- Bealeton Location within Northern Virginia Bealeton Location within Virginia Bealeton Location within the United States
- Coordinates: 38°34′58″N 77°46′4″W﻿ / ﻿38.58278°N 77.76778°W
- Country: United States
- State: Virginia
- County: Fauquier

Area
- • Total: 5.49 sq mi (14.21 km^{2})
- • Land: 5.47 sq mi (14.18 km^{2})
- • Water: 0.012 sq mi (0.03 km^{2})
- Elevation: 324 ft (99 m)

Population (2020)
- • Total: 5,882
- • Density: 810/sq mi (312.8/km^{2})
- Time zone: UTC−5 (Eastern (EST))
- • Summer (DST): UTC−4 (EDT)
- ZIP code: 22712
- FIPS code: 51-05336
- GNIS feature ID: 1499100

= Bealeton, Virginia =

Unincorporated community in Virginia, US

Bealeton is a census-designated place (CDP) in Fauquier County, Virginia, United States, at the intersection of U.S. Route 17 and State Route 28. The population was 5,882 at the 2020 census.

Public schools in Bealeton include Grace Miller Elementary, Cedar Lee Middle, and Liberty High School. Bealeton is home to its own post office, with ZIP code 22712.

==Geography==
Bealeton is located in southwestern Fauquier County. U.S. Route 17 leads north 10 mi to Warrenton, the county seat, and southeast 27 mi to Fredericksburg. VA 28 leads northeast 20 mi to Manassas and southwest 2.5 mi to U.S. Routes 15 and 29, which lead an additional 13 mi to Culpeper.

According to the U.S. Census Bureau, the CDP has a total area of 14.2 sqkm, of which 0.03 sqkm, or 0.23%, is water. The area drains south via Marsh Run to the Rappahannock River.

==Demographics==

Bealeton was first listed as a census designated place in the 2010 U.S. census.

Historical population
| Census | Pop. | Note | %± |
| 2010 | 4,435 |  | — |
| 2020 | 5,882 |  | 32.6% |
U.S. Decennial Census 2010 2020

==History==
Bealeton was originally a stop on the former Orange and Alexandria Railroad (absorbed ultimately into the Southern Railway in 1894, now Norfolk Southern), and the old railroad station building can be seen in the Bealeton Station development in front of the Bealeton Library building. The building was previously located on County Road 805, Bealeton Road, which runs parallel and near the railway. The area was a major traveling point during the Civil War and saw many skirmishes related to nearby engagements.

Despite the presence of Confederate troops during the early years of the war, Union troops succeeded in pushing the Confederate line south of the Rappahannock River and eventually into Fredericksburg. This move led to the control of the Orange and Alexandria Railroad, thus allowing the Union army to transport supplies deep into southern Virginia.

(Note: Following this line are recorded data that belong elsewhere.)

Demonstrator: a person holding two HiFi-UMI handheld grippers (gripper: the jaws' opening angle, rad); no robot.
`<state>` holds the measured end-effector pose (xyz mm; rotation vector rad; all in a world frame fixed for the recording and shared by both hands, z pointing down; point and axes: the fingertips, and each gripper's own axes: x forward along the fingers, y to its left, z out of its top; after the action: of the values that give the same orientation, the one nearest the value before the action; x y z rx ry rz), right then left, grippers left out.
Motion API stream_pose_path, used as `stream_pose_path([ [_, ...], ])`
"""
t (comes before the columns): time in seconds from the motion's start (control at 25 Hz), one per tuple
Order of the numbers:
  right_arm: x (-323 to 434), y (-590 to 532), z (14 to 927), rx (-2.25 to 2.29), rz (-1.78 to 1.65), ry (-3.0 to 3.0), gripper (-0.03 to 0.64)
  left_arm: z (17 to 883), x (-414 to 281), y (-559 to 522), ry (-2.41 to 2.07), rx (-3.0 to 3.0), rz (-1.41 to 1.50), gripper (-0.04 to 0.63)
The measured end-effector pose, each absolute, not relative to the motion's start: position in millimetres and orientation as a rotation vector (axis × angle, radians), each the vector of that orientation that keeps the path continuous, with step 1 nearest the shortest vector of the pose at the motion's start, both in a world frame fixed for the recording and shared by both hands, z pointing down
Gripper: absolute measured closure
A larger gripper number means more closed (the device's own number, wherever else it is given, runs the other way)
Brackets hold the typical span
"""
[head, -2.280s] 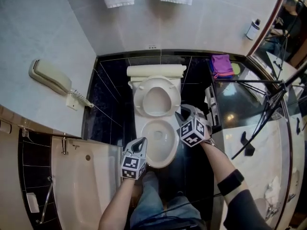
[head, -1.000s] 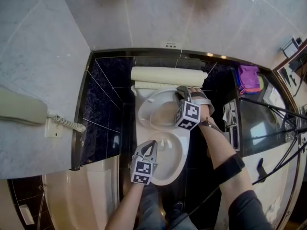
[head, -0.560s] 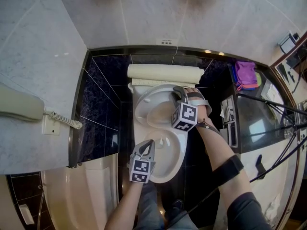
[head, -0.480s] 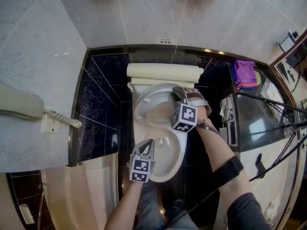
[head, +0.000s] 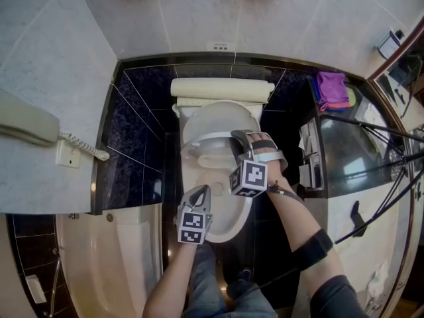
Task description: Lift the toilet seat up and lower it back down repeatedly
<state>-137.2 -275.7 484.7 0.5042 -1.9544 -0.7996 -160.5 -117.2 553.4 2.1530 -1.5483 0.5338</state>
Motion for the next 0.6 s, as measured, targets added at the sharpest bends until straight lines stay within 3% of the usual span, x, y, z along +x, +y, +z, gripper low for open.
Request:
stream_pose_path([
  [0.6, -105, -122, 512, 0.483, -0.850, -1.981, 0.531, 566, -131, -79, -1.584, 2.111, 0.559, 0.603],
])
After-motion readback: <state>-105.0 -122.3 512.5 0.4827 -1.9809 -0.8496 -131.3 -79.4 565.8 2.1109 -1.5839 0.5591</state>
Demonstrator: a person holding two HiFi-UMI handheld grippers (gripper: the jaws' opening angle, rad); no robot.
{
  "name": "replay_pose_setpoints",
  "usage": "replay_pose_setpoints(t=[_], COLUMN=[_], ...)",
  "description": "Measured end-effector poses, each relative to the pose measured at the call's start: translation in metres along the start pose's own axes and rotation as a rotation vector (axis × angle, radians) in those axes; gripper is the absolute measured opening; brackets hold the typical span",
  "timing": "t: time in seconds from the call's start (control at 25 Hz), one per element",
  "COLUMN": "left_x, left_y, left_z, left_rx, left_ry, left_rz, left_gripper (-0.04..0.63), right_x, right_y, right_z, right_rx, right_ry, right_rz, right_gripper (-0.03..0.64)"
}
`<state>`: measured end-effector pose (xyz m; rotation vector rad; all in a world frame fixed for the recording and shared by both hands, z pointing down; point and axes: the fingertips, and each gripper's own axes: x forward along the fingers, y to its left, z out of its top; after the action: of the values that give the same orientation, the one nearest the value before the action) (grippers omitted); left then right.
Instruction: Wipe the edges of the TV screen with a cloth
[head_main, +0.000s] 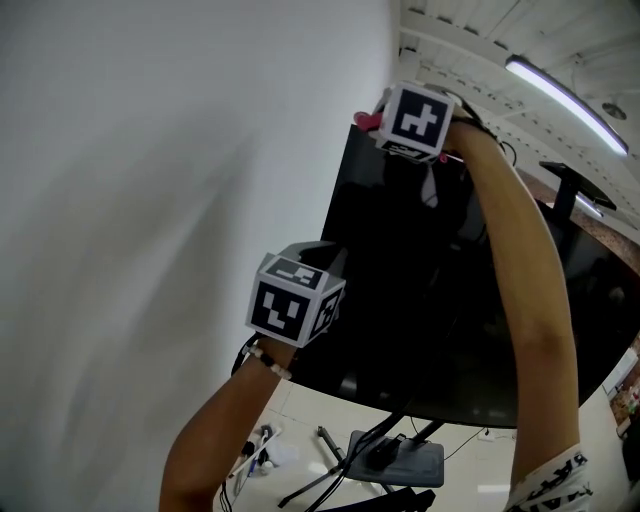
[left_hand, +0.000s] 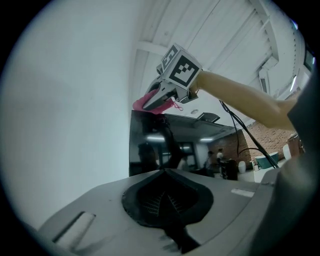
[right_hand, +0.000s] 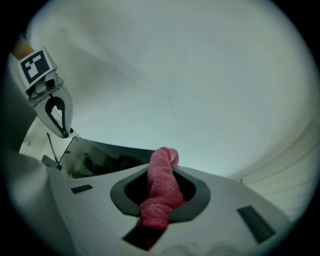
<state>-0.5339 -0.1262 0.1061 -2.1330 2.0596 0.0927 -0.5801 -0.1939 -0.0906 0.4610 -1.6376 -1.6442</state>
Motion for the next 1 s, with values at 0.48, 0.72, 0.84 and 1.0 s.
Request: replay_pose_setpoints(t=[0.48, 0.72, 0.84, 1.0], left_x=[-0.035, -0.046, -0.054, -0.061], left_y=[0.018, 0.006, 0.002, -0.002], left_z=[-0.005, -0.001, 0.001, 0.005], left_rx=[-0.014, -0.023, -0.026, -0.041], left_ry=[-0.008, -0.039, -0.05, -0.072], left_rz=[0.006, -0.023, -0.037, -0.059], left_gripper=[0.002, 0.001, 0.001, 0.0], right_x=[-0.006, 0.013, 0.015, 0.017], right_y=[0.012, 0.025, 0.025, 0.022], right_z=[0.05, 0.036, 0.03, 0.028], right_rx=[1.038, 1.285, 1.396, 1.464], right_ry=[-0.519, -0.507, -0.527, -0.502], right_rz=[-0.05, -0.074, -0.037, -0.01], right_gripper=[0.077, 0.077, 0.075, 0.075])
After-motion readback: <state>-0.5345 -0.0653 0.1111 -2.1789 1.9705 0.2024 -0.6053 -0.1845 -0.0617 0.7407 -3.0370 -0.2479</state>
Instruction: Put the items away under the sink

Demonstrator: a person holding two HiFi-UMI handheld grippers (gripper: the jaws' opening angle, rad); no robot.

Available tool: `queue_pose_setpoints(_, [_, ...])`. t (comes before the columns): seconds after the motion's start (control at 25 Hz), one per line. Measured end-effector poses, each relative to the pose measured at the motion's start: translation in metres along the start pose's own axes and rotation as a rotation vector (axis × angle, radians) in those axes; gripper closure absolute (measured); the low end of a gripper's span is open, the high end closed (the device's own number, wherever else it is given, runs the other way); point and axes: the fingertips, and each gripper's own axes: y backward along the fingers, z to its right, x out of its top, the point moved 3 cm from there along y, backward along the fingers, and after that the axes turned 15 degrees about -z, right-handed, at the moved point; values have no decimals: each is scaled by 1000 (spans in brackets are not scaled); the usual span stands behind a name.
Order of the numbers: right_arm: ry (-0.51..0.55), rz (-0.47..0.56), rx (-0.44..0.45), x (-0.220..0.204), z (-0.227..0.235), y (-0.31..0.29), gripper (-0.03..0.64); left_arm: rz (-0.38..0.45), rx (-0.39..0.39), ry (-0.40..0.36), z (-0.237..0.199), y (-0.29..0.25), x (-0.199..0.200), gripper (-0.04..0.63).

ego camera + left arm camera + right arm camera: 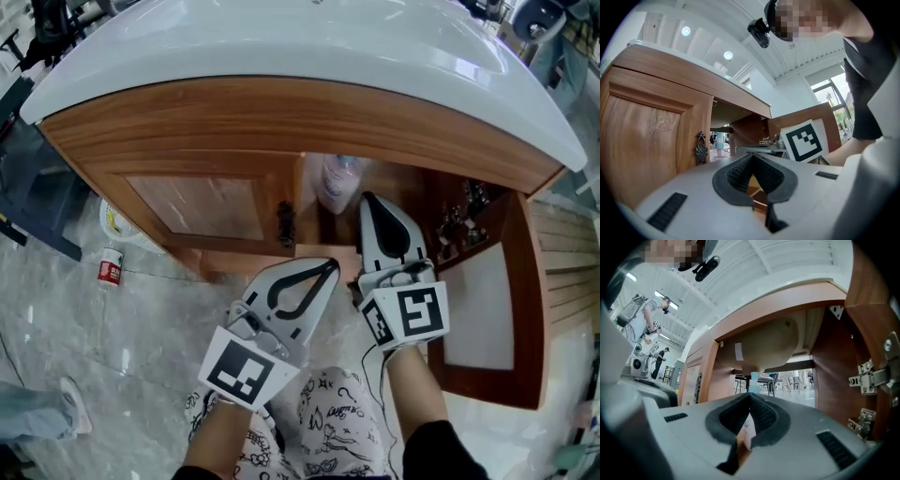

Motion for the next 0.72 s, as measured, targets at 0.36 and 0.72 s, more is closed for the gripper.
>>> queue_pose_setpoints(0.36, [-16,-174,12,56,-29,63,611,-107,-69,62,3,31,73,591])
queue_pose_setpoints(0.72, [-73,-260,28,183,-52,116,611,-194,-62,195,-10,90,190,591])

Bealeton lost importance with the decline of railroad travel and became a bedroom community of Warrenton and Northern Virginia primarily. This was aided by the comprehensive plan that made authorized water and sewer availability in 1967. Bealeton retains many large farms and provides a unique blend of agriculture, commercial, and residential development.

==Local attractions==

Since 1970, Bealeton has been home to one of the last barnstorming air shows in America, simply called the "Flying Circus". Open every Sunday, May through October, activities include All-American barnstorming, wing walking, parachuting, aerobatic performances and open-cockpit biplane rides.

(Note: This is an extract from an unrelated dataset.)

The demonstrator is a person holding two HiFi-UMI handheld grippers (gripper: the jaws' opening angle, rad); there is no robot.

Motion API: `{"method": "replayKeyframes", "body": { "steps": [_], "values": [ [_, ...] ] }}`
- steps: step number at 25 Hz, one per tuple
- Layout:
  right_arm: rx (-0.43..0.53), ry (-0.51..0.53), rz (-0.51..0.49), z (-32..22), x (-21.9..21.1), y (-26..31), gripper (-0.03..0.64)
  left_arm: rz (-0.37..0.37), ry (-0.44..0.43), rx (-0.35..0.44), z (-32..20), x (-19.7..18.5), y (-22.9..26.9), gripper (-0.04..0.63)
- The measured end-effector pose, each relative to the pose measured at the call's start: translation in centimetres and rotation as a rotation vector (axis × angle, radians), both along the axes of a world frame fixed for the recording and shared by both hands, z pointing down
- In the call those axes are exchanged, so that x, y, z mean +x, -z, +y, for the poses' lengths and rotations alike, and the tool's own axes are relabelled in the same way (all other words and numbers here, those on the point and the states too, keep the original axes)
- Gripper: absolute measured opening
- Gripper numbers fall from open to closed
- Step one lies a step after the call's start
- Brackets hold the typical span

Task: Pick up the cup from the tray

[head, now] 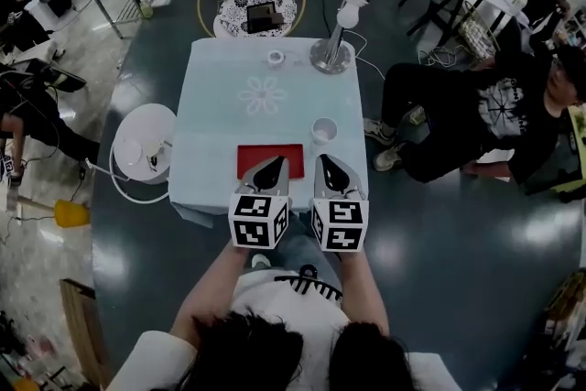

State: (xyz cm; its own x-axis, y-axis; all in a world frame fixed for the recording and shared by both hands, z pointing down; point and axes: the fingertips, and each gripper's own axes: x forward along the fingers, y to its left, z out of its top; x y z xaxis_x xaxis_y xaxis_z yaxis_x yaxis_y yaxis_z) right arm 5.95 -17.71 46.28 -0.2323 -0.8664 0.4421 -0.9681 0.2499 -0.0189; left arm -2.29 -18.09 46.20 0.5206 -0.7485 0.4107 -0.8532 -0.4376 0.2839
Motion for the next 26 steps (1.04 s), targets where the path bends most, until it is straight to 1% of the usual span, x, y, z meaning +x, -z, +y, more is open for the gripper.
{"method": "replayKeyframes", "body": {
  "steps": [11, 20, 26],
  "values": [
    [0.030, 0.000, 0.006, 2.3, -1.1, 1.5, 0.021, 0.009, -0.004, 0.051, 2.7, -0.6, 1.7, 0.001],
    [0.046, 0.009, -0.014, 3.1, -1.8, 2.1, 0.021, 0.004, 0.006, 0.070, 3.3, -1.5, 2.2, 0.000],
    [0.035, 0.020, 0.008, 2.7, -1.9, 1.6, 0.021, 0.004, 0.003, 0.076, 2.9, -1.4, 2.2, 0.001]
  ]
}}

Bealeton is also the home of the world's largest old-fashioned roller skate. It was originally created as a float for a fireman's parade and put in place in front of the rink by Hugo Stribling when he opened Hugo's Skateway in 1978. The skating rink has changed hands several times since Hugo's was sold in 2007. The most recent owners closed the doors in January 2017 after their lease was terminated.

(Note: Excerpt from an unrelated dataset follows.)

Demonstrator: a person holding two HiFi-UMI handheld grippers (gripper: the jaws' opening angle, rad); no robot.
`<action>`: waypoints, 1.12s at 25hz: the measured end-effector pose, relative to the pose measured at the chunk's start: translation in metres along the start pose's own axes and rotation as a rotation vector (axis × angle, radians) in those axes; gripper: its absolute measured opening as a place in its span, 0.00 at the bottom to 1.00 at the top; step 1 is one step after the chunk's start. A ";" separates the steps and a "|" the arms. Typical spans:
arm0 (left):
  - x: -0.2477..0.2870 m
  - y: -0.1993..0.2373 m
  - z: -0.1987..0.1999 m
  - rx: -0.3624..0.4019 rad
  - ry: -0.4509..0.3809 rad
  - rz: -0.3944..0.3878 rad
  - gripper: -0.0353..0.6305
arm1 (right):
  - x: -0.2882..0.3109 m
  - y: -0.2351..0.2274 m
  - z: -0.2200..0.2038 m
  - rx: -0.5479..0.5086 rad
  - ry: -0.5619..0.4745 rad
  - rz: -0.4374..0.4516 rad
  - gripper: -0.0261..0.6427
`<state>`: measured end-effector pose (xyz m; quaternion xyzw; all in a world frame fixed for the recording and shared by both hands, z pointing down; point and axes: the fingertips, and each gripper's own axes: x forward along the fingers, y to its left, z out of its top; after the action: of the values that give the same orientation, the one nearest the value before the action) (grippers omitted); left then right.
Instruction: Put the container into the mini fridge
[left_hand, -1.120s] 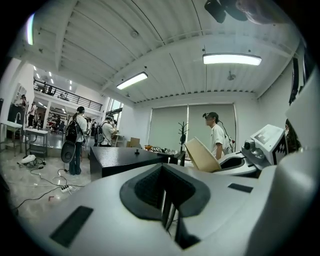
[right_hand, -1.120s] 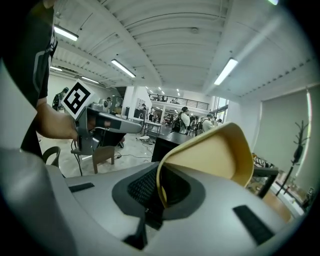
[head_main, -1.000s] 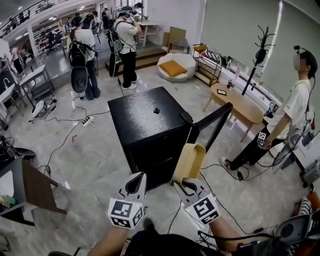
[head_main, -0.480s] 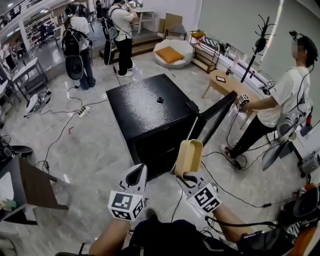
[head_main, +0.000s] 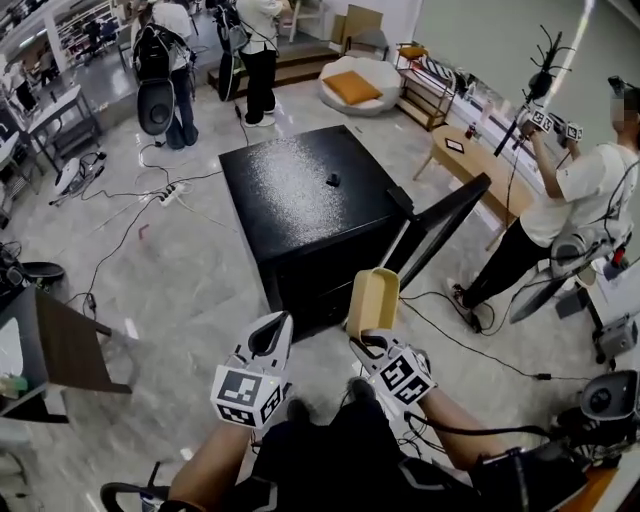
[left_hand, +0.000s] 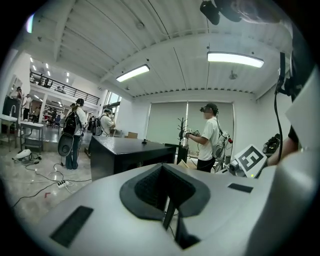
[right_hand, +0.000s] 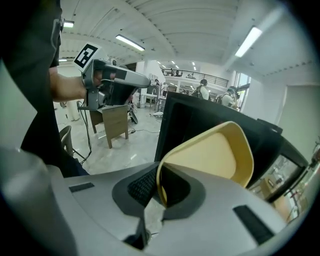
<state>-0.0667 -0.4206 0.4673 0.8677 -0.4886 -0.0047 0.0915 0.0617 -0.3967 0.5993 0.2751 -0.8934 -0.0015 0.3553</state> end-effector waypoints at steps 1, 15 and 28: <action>0.000 0.001 -0.002 0.002 0.006 0.013 0.06 | 0.004 0.000 -0.002 -0.006 0.002 0.015 0.07; 0.041 -0.016 0.003 0.028 -0.037 0.216 0.06 | 0.040 -0.047 -0.044 -0.170 0.071 0.261 0.07; 0.056 -0.035 -0.016 -0.015 -0.017 0.434 0.06 | 0.092 -0.072 -0.077 -0.342 0.152 0.464 0.07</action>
<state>-0.0064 -0.4477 0.4820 0.7412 -0.6648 0.0044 0.0927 0.0909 -0.4883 0.7014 -0.0010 -0.8900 -0.0502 0.4532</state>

Morais Vineyards & Winery opened in 2011 and is Bealeton's only vineyard and winery, located right on Route 17. It is considered a Portuguese-style winery with a wedding venue that attracts thousands of people each year.

The Bealeton wedding venue Great Marsh Estate was featured in season 7 of Neflix's Love is Blind. The wedding venue opened in 2017 following the foreclosure of a private property built in 1989. It features an 8,000sqft Georgian-Revival building along with 121 acres of land.